After a few days, my dog's feeding station was as good as new!

End Tables:
Next, I recreated the end tables that I made last year, only I made two of them instead of just one.

These end tables are more-or-less the same as the one's I made last year, except the table tops are made from thinner boards which were easier to straighten than the 2x6 studs I used last year.


One of my favorite builds for my old apartment was my fake fireplace. 

I had to make a new one!

When I built my first fireplace I didn't have a router, so there were a lot of hard-angled corners.  Now that I do have a router, the corners got a lot of decorative cuts.

I opted not to put the "brick" backing on this one.  I also stained it to match all my other furniture.

And I love it!

Computer Desks:
In the brutal beginning of this year, I spent a few weeks making a computer desk and chair in my friend's barn.

It's time to make some new desks now.

I completed one desk pretty quickly, so I decided to work on a second.

When both were done I painted the tops black.

and applied the 'marble' effects.

Followed by some high gloss finish.

I then used Danish oil to protect the wood frame and bring out the natural color of the wood.

When everything dried I moved the furniture into my office.

Rustic Coffee Table:

When I started making this one again, I dubbed it "The Great Experiment".  This is because I had so much leftover 2x4's and I decided to try and use them to make a coffee table.  The picture below shows how full the bin was at the start.

I took the pieces and make pocket holes to connect them together.

After a while I had enough pieces to start building the frame.

When the frame was done it received a lot of filler.

...and underwent a lot of sanding.  Then I made the table top and attached it.

Followed by the bottom shelf.

Then came more filling and sanding.

Crossbeams and bevels were also added.

After a ton more filling and sanding, the coffee table got stained.

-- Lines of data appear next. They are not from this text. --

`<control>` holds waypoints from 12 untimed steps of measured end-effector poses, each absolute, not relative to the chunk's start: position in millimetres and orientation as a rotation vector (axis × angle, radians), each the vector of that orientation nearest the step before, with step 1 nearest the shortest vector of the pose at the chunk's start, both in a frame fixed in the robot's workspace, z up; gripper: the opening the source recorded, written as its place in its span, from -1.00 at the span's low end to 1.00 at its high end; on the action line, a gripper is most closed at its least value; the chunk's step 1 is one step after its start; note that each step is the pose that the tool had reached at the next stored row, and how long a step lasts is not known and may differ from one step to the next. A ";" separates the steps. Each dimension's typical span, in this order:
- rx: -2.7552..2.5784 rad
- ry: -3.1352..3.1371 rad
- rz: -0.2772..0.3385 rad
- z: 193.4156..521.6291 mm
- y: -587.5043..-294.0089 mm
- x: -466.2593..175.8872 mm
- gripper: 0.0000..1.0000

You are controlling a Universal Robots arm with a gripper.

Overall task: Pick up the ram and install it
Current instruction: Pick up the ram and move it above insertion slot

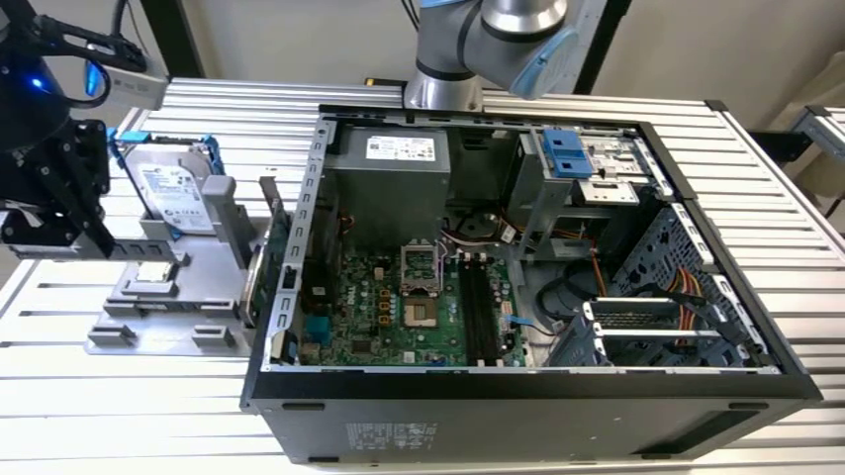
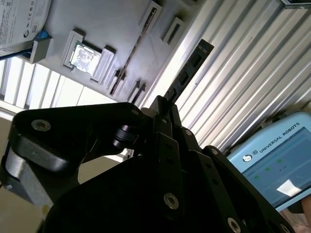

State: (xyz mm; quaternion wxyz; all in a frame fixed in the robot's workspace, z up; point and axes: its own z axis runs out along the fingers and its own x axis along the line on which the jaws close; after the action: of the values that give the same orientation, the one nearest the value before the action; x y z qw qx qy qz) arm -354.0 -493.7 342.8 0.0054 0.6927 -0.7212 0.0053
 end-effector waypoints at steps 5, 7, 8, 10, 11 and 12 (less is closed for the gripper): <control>2.169 -2.258 0.016 347.2 -493.7 -353.9 -1.00; 2.169 -2.258 0.016 348.9 -493.7 -354.0 -1.00; 2.169 -2.258 0.017 349.6 -493.7 -353.9 -1.00; 2.169 -2.258 0.017 350.9 -493.7 -353.9 -1.00; 2.169 -2.258 0.016 351.7 -493.7 -354.0 -1.00; 2.169 -2.258 0.016 352.4 -493.7 -353.9 -1.00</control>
State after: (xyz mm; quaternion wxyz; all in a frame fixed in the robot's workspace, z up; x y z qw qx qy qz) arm -353.9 -493.7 352.4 0.0054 0.6927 -0.7212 0.0053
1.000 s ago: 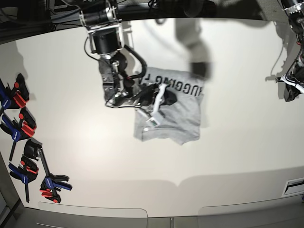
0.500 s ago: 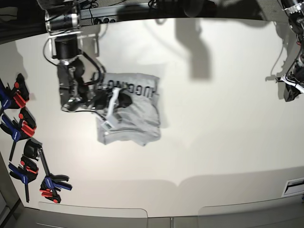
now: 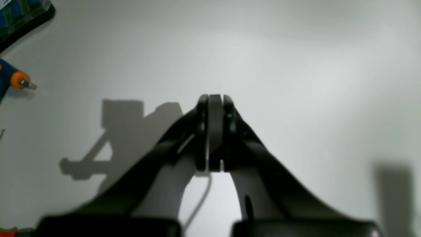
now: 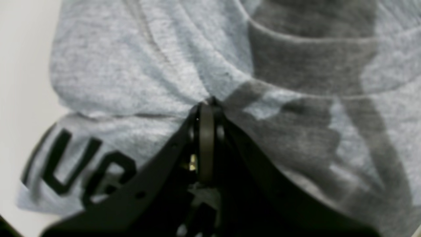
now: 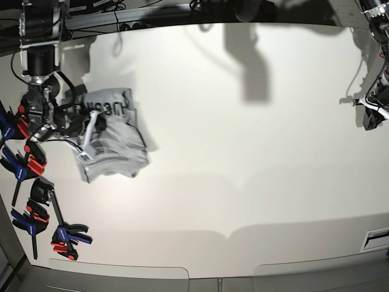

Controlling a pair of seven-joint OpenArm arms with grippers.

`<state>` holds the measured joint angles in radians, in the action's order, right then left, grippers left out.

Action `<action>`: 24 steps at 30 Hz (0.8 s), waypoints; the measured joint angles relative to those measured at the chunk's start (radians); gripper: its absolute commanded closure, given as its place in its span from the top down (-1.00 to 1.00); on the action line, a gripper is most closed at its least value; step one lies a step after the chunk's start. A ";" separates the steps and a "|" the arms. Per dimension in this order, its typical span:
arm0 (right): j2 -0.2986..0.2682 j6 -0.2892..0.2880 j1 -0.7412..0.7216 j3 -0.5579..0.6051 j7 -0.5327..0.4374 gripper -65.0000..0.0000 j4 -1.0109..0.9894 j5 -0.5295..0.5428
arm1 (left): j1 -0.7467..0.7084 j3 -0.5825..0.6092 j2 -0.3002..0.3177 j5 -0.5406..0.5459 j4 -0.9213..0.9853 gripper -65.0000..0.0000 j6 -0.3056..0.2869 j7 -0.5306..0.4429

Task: Fold the T-shirt properly
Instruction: 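Drag the folded shirt with the right gripper toward the clamps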

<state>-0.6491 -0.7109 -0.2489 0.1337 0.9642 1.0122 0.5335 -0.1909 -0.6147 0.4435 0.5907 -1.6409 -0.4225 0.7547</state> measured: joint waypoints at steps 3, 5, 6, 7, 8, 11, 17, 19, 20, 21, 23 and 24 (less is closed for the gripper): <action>-0.027 0.005 0.002 0.000 0.082 -1.00 -0.005 0.107 | 0.000 0.000 0.000 0.000 0.000 -1.00 0.000 0.000; -0.037 0.008 0.002 0.000 0.145 -1.00 -0.005 0.176 | 0.000 0.000 0.000 0.000 0.000 -1.00 0.000 0.000; -0.040 0.008 0.002 0.000 0.167 -1.00 -0.005 0.208 | 0.000 0.000 0.000 0.000 0.000 -1.00 0.000 0.000; -0.043 0.008 0.002 0.000 0.186 -1.00 -0.005 0.245 | 0.000 0.000 0.000 0.000 0.000 -1.00 0.000 0.000; -0.044 0.008 0.002 0.000 0.198 -1.00 -0.005 0.276 | 0.000 0.000 0.000 0.000 0.000 -1.00 0.000 0.000; -0.047 0.008 0.008 -0.001 0.209 -1.00 -0.010 0.335 | 0.000 0.000 0.000 0.000 0.000 -1.00 0.000 0.001; -0.045 0.008 0.011 -0.025 0.204 -1.00 -0.011 0.339 | 0.000 0.000 0.000 0.000 0.000 -1.00 0.000 0.001; -0.038 0.007 0.014 -0.054 0.205 -1.00 -0.012 0.339 | 0.000 0.000 0.000 0.000 0.000 -1.00 0.000 0.001; -0.035 0.007 0.018 -0.076 0.204 -1.00 -0.014 0.343 | 0.000 0.000 0.000 0.000 0.000 -1.00 0.000 0.001; -0.032 0.008 0.022 -0.103 0.208 -1.00 -0.018 0.359 | 0.000 0.000 0.000 0.000 0.000 -1.00 0.000 0.001; -0.029 0.008 0.027 -0.175 0.208 -1.00 -0.019 0.390 | 0.000 0.000 0.000 0.000 0.000 -1.00 0.000 0.001; -0.029 0.009 0.026 -0.217 0.207 -1.00 -0.019 0.416 | 0.000 0.000 0.000 0.000 0.000 -1.00 0.000 0.001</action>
<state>-0.6785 -0.7017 -0.2230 -0.0837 1.1709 0.9932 0.9497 -0.1909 -0.6147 0.4431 0.5911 -1.6409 -0.4225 0.7559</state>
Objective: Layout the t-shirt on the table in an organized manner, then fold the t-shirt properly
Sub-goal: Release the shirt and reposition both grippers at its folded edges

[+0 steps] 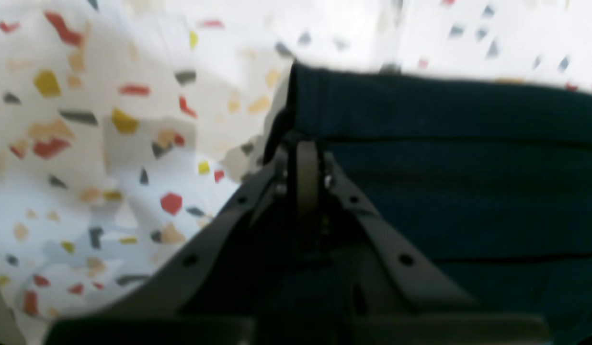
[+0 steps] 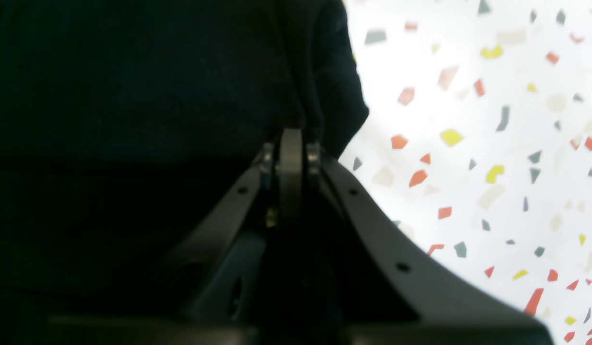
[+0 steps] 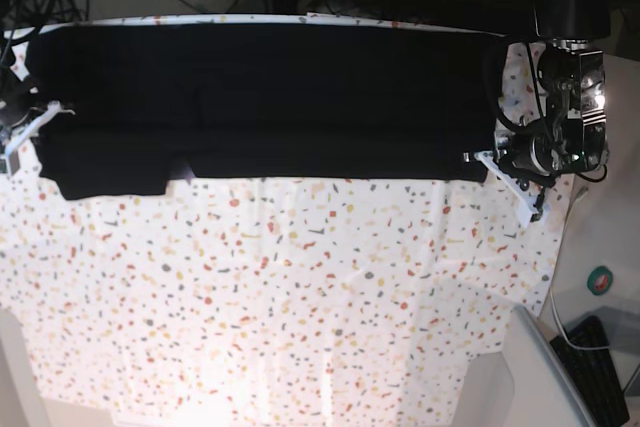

Then sanded yet again to make it look rustic.

Lastly, finishing wax.

And my coffee table - the great experiment - was complete!

I was able to use 38 smaller pieces of 2x4.  If I had used the proper lengths, it should have only needed 12 pieces of 2x4.  Now my bin is almost empty, and I have a coffee table again!

I still have much to make for my new house.  New stuff is in the horizon, and once all my furniture has been completed, I can get back to making cool props and helmets.

Thanks for reading and happy 4th of July!